Viewing a single comment thread. View all comments

ForgetTheWords t1_jedzfh1 wrote

Generally speaking, the more observations you make (e.g. survey responses), the easier it is to detect an effect. Probably what you heard is that, for the kind of effect sizes one usually sees in whatever context was being discussed, it takes ~30 responses to be reasonably sure (probably a 5% or less chance of being wrong) that the difference observed is caused by a true difference in the population and not mere chance (i.e. you just happened to get a sample where your hypothesis was true, even though it isn't true for the population).

The classic example is pulling coloured balls from a bag. How many balls do you have to pull to get a good idea of what percentage of the balls in the bag are what colour? It depends, of course, on how many balls there are and how the colours are distributed. You have to at least estimate those numbers before you decide what kind of test to do. If there are only ten balls, you could probably just do a census - i.e. look at every ball. If there are 500k balls, you'll only be able to observe a sample. But how big a sample do you need? If you expect the distribution to be ~evenly divided between two colors, you may be able to get away with only 30. If, however, you expect ~25 colours, or that some colours will show up only ~1% of the time, say, you'll need a lot more observations before you can be reasonably confident your sample resembles the population (every ball in the bag).
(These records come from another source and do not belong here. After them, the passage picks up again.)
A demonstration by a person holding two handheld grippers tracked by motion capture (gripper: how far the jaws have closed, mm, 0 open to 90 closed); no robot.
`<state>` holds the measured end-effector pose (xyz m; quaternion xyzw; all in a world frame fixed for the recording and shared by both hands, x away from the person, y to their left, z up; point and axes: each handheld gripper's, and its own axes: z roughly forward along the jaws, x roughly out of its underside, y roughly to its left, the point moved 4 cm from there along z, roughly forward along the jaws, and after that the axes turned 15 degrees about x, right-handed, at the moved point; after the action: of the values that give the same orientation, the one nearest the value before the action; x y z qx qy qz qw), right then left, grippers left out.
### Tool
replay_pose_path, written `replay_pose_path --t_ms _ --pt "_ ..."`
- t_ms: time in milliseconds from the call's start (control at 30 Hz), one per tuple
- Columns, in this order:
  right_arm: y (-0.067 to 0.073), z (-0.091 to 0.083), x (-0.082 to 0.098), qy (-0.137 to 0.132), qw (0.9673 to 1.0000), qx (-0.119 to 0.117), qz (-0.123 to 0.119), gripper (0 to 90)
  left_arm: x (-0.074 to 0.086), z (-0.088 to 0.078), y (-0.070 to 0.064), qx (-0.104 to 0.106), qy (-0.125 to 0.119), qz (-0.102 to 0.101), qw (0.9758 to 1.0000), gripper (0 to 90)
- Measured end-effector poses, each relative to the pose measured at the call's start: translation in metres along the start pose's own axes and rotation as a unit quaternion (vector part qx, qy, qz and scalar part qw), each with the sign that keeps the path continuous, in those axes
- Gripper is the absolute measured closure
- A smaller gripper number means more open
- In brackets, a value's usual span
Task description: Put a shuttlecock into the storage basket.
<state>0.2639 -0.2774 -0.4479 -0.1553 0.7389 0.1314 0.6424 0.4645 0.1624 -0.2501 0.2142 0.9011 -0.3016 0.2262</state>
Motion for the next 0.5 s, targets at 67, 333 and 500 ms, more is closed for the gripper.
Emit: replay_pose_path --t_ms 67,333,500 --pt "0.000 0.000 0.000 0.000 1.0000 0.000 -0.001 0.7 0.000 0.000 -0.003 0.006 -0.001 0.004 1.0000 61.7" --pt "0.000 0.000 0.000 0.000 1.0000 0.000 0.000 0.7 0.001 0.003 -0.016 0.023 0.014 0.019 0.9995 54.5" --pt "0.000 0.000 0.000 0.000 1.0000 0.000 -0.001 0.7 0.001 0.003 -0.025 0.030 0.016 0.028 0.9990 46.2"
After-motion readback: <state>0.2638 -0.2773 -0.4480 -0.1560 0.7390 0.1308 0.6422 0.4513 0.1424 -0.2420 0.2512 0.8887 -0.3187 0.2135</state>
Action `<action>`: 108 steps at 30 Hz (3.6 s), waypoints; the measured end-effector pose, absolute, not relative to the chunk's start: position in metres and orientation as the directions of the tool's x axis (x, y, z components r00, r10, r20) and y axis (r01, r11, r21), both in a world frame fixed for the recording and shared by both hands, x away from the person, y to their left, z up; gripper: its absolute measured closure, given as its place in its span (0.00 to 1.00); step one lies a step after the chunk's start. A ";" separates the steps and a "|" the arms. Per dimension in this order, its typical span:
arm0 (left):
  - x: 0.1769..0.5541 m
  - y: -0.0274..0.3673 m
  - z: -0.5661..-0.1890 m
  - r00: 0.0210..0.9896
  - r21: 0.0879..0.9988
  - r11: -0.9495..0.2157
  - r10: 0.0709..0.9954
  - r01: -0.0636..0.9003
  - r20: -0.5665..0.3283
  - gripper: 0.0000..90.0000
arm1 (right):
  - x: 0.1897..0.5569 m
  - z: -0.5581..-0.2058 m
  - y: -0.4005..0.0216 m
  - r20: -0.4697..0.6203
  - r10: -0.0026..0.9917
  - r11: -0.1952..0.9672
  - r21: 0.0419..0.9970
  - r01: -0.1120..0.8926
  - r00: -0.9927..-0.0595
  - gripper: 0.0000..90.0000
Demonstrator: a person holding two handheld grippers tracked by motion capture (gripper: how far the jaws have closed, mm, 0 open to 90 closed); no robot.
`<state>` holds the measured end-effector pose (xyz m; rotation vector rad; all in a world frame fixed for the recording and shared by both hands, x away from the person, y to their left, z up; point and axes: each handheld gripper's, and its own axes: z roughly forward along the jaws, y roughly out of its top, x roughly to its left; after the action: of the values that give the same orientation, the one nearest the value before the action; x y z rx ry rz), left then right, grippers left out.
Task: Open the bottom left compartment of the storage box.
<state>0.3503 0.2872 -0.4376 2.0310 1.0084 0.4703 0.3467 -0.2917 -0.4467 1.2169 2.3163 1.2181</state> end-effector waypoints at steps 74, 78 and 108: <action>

Bear in mind that most statistical tests assume the sample was drawn randomly. In practice, it is very hard if not impossible to randomly sample humans for a survey. So you generally will want to get more responses to make your statistical tests more powerful (more likely to distinguish a true effect) while keeping your significance level (likelihood that the effect observed is only by chance) reasonably low.
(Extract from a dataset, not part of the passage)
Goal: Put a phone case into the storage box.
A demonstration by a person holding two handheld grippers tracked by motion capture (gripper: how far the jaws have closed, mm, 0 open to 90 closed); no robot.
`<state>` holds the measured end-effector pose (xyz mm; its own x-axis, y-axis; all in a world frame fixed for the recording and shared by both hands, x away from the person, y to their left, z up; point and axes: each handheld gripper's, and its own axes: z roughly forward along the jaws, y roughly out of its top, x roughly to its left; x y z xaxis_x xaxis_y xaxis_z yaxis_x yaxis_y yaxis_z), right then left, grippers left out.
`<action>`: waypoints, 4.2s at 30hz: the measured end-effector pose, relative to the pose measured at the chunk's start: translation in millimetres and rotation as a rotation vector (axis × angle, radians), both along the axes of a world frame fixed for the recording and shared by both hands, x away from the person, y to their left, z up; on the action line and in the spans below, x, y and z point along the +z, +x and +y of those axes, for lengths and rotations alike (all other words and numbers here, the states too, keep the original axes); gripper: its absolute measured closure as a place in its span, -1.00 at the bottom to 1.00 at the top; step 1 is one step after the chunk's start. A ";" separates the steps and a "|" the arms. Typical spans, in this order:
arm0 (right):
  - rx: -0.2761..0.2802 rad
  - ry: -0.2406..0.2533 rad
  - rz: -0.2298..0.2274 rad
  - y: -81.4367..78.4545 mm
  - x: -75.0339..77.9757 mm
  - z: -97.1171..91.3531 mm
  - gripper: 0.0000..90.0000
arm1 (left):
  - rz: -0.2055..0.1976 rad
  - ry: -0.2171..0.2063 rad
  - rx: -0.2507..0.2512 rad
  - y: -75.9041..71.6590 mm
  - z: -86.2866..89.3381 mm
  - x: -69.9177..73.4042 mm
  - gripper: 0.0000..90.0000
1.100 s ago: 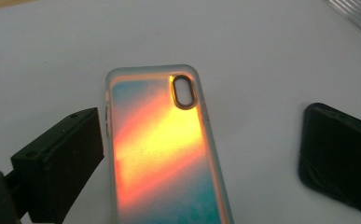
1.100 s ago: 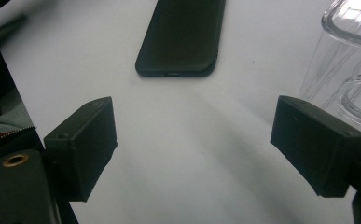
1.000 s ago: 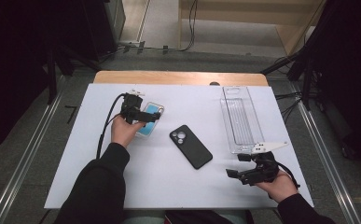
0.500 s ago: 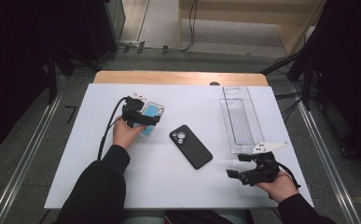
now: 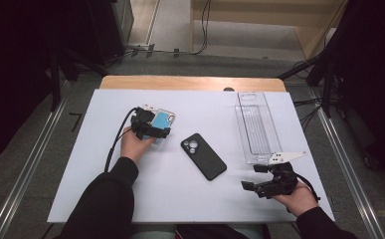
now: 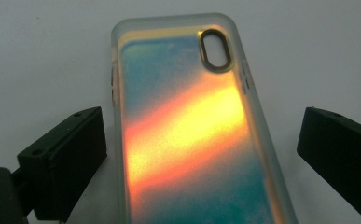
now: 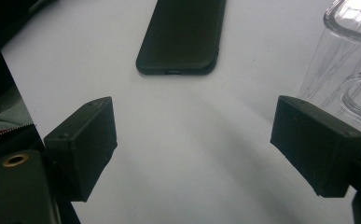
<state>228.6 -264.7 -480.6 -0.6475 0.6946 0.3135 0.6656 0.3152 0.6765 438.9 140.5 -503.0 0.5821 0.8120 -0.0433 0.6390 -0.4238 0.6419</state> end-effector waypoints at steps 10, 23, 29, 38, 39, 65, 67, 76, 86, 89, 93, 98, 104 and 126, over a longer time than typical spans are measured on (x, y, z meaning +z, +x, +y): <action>0.003 -0.011 0.002 -0.3 -0.8 0.6 -0.72 | -0.080 0.041 0.007 -6.9 -5.0 -7.8 -0.97; 0.012 -0.020 -0.002 -0.9 -2.2 2.4 -0.72 | -0.103 0.023 0.040 -13.3 -5.3 -5.8 -0.64; 0.009 -0.018 -0.001 -0.5 -2.3 2.3 -0.72 | -0.090 0.000 0.066 -12.3 -4.1 -4.3 -0.63; 0.016 -0.009 -0.007 -0.6 -1.6 2.7 -0.72 | -0.064 -0.039 0.082 -10.3 2.7 6.1 -0.63; 0.014 -0.005 -0.008 -0.8 -1.2 2.4 -0.72 | -0.062 -0.053 0.083 -10.3 3.3 8.3 -0.63; 0.010 0.006 -0.014 -0.4 0.6 1.3 -0.72 | 0.074 -0.121 -0.066 -39.9 4.9 63.8 -0.63; 0.010 0.006 -0.014 -0.5 0.6 1.5 -0.72 | 0.083 -0.123 -0.081 -44.8 2.4 65.1 -0.63; 0.006 0.007 -0.013 0.4 0.1 0.7 -0.72 | 0.106 -0.114 -0.161 -70.4 -12.0 66.9 -0.63; 0.012 -0.002 -0.009 0.7 -1.2 2.7 -0.72 | 0.128 -0.115 -0.216 -95.2 -22.7 63.7 -0.63; 0.018 -0.004 -0.012 0.1 -1.1 5.0 -0.72 | 0.141 -0.134 -0.227 -102.5 -27.1 61.1 -0.63; 0.025 -0.001 -0.011 0.8 -0.4 8.0 -0.72 | 0.139 -0.131 -0.245 -113.1 -31.5 58.6 -0.63; 0.016 0.005 -0.013 -0.3 0.9 11.2 -0.72 | 0.143 -0.138 -0.235 -122.5 -33.0 55.7 -0.63; 0.005 0.017 -0.005 0.1 2.4 13.4 -0.72 | 0.137 -0.166 -0.233 -132.4 -35.6 53.7 -0.63; -0.033 0.023 0.003 7.5 18.6 34.9 -0.72 | 0.023 -0.275 -0.092 -149.2 -37.2 40.9 -0.63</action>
If you could get a truly random sample, you'd need fewer observations to have a good chance that your sample is representative. If it's only mostly random, there's a higher chance that any effect you observe is because of a bias in the sampling. Thus, you will probably want to be more strict in declaring that an observed effect is genuinely present in the population.

But by choosing to reject more findings that could have happened by chance, you make it harder to accept findings that are because of a genuine effect in the population. A real but small effect in the population is not easily distinguishable from a small effect in the sample caused by nonrandom sampling.

4